Chlamydia off!

Sep 13, 2007 18:06 GMT  ·  By

HIV, syphilis or gonorrhea may sound more familiar for you, because these STDs (sexually transmitted diseases) are severe, but chlamydia, also called the "Silent Epidemic" (as in women, it may not induce any symptoms and will linger for months or years before being detected), is the most widespread STD.

Now a team at Children's Hospital of Pittsburgh of UPMC has found a potential target for developing a vaccine against Chlamydia trachomatis, the bacteria that causes the STD in humans. The scientists, led by Dr. Toni Darville, chief of the Division of Pediatric Infectious Diseases, detected a plasmid-deficient strain of Chlamydia that failed to induce the disease in lab mice. Plasmids are small DNA stretches, of foreign origin, that once inserted to the DNA of the bacteria, can increase its infectious ability.

"This finding represents a major step forward in our work to eventually develop a vaccine against chlamydial disease," said Darville, also a professor of pediatrics and microbiology/immunology at the University of Pittsburgh School of Medicine and one of the world's foremost researchers of Chlamydia trachomatis. "If we can identify plasmid-deficient derivatives of the C. trachomatis strains that infect humans, they would have the potential to serve as a vaccine against this disease."

Because Chlamydia symptoms are usually mild or absent, the bacteria can harm a woman's reproductive apparatus, inducing severe effects (up to infertility) before the woman is aware of the issue. The researchers inserted the plasmid-deficient strain coming from Chlamydia muridarum (the species that infects rodents) in lab mice.

"The mice became infected but did not develop the trademark signs of chlamydial disease, particularly damage to the oviduct, the tube that carries eggs from the ovaries," said first author Dr.
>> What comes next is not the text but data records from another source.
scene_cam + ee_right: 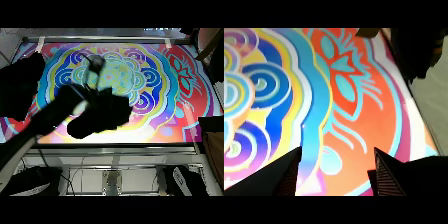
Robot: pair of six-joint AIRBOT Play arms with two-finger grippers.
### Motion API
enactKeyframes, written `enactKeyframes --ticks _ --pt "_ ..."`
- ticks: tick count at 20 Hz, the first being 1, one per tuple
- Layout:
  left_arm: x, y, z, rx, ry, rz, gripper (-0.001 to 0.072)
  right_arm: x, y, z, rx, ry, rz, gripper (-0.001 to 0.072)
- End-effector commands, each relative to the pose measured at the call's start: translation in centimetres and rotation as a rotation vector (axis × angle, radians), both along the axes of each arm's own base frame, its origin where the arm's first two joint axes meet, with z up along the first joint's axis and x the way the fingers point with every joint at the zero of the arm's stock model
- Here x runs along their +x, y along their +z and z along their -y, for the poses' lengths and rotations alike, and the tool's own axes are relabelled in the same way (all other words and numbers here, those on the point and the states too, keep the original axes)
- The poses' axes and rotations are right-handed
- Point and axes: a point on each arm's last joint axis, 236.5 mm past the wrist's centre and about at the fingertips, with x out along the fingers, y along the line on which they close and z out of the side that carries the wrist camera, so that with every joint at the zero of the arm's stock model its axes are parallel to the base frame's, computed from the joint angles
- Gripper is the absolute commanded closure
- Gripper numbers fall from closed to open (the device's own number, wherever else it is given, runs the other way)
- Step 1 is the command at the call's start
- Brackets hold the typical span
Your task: Fold the clothes and pants, and hang the long-sleeved shirts on hangers.
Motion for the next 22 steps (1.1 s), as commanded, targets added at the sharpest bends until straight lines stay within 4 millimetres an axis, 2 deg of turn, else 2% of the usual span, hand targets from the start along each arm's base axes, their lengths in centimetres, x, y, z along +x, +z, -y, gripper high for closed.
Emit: enactKeyframes --ticks 1,3,4,5,6,7,9,10,11,12,13,14,15,16,17,19,22 --pt "-9.0 -12.0 3.2 0.097 -0.147 -0.268 0.0694 2.3 -9.2 -2.5 0.173 0.086 -0.173 0.0208" --pt "-10.2 -14.1 4.6 0.077 -0.153 -0.325 0.0694 3.9 -15.1 -4.7 0.319 0.134 -0.225 0.0208" --pt "-9.8 -13.9 4.8 0.071 -0.152 -0.314 0.0648 4.3 -18.1 -6.0 0.387 0.161 -0.252 0.0207" --pt "-8.3 -12.8 4.5 0.074 -0.143 -0.272 0.0449 4.2 -20.9 -7.4 0.441 0.200 -0.287 0.0208" --pt "-6.1 -10.7 3.8 0.077 -0.123 -0.211 0.0141 3.7 -23.2 -8.7 0.492 0.234 -0.325 0.0207" --pt "-3.5 -7.3 2.4 0.079 -0.087 -0.129 0.0009 3.0 -25.2 -9.9 0.542 0.260 -0.361 0.0207" --pt "0.9 0.7 -2.2 0.055 0.032 0.046 0.0010 1.4 -28.7 -12.1 0.633 0.302 -0.426 0.0208" --pt "2.4 4.4 -5.4 0.021 0.122 0.135 0.0010 0.9 -29.7 -13.0 0.680 0.312 -0.443 0.0208" --pt "2.8 7.0 -9.0 0.000 0.219 0.186 0.0010 0.5 -30.3 -14.1 0.722 0.336 -0.448 0.0208" --pt "2.3 8.2 -12.5 -0.004 0.306 0.200 0.0010 0.3 -30.5 -15.2 0.769 0.365 -0.439 0.0208" --pt "1.0 8.2 -16.2 0.010 0.386 0.181 0.0010 0.3 -30.6 -16.1 0.807 0.393 -0.430 0.0219" --pt "-1.1 6.6 -19.6 0.028 0.478 0.130 0.0010 0.3 -30.9 -16.6 0.833 0.407 -0.433 0.0288" --pt "-3.5 4.1 -22.3 0.046 0.559 0.065 0.0010 0.2 -31.7 -16.7 0.846 0.407 -0.457 0.0303" --pt "-6.2 0.8 -24.1 0.039 0.635 -0.009 0.0011 0.1 -32.6 -16.7 0.862 0.404 -0.488 0.0303" --pt "-8.4 -2.2 -24.6 -0.010 0.695 -0.065 0.0011 0.0 -33.4 -16.8 0.892 0.394 -0.519 0.0302" --pt "-11.4 -7.7 -23.2 -0.196 0.781 -0.167 0.0012 0.0 -34.1 -17.8 0.988 0.396 -0.569 0.0301" --pt "-15.3 -13.4 -21.3 -0.323 0.850 -0.351 0.0012 -0.4 -34.6 -19.1 1.088 0.431 -0.625 0.0300"
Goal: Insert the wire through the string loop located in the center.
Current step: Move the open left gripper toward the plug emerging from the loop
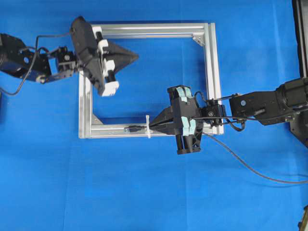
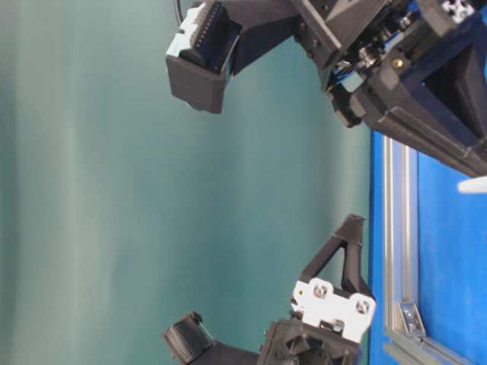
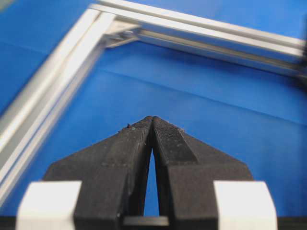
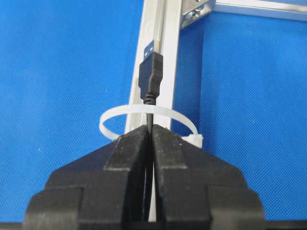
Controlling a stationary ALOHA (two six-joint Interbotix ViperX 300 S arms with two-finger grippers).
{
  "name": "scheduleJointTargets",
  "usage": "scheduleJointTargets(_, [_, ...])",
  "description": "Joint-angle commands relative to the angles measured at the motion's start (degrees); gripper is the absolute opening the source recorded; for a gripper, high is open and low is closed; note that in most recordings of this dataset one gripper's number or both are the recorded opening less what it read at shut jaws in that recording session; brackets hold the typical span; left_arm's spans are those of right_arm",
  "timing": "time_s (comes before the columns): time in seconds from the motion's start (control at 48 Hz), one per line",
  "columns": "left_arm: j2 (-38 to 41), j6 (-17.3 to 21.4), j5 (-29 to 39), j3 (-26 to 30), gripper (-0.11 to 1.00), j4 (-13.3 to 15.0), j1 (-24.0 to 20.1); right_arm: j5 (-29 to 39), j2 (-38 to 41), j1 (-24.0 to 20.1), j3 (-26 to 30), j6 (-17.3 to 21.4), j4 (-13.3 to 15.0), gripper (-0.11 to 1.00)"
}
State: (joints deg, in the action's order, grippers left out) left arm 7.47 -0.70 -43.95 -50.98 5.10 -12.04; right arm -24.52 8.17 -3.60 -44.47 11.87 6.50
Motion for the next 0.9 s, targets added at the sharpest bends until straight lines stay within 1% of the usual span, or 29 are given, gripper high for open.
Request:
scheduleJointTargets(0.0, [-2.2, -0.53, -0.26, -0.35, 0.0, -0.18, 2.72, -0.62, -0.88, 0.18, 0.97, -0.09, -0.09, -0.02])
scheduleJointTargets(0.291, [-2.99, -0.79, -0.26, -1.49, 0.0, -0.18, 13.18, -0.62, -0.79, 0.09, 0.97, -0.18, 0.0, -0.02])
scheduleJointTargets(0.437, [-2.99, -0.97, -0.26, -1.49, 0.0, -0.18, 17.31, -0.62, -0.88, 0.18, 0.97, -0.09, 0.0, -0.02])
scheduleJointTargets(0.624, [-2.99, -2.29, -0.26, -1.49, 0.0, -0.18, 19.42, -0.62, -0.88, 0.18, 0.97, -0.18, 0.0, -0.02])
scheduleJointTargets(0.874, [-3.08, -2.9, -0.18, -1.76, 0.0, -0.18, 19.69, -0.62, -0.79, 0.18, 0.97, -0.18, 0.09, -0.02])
Catherine M. O'Connell, from Darville's laboratory. "Not only did the mice not develop oviduct scarring after infection with the plasmid-deficient strain, we also found that the mice previously infected with these strains were protected against oviduct disease when later infected with fully virulent C. muridarum," said O'Connell.

In 2004, the Centers for Disease Control and Prevention (CDC) reported about 930,000 cases of Chlamydia infection in the US, but this is an underestimation, as most people with Chlamydia are not even aware of their infections, specialists estimating the real annual number of Chlamydia infections in the US alone at 2.8 million.

To make yourself an idea, gonorhea (the second most spread sexually transmitted disease, also caused by a bacteria) registered about 360,000 cases in the US in 2004.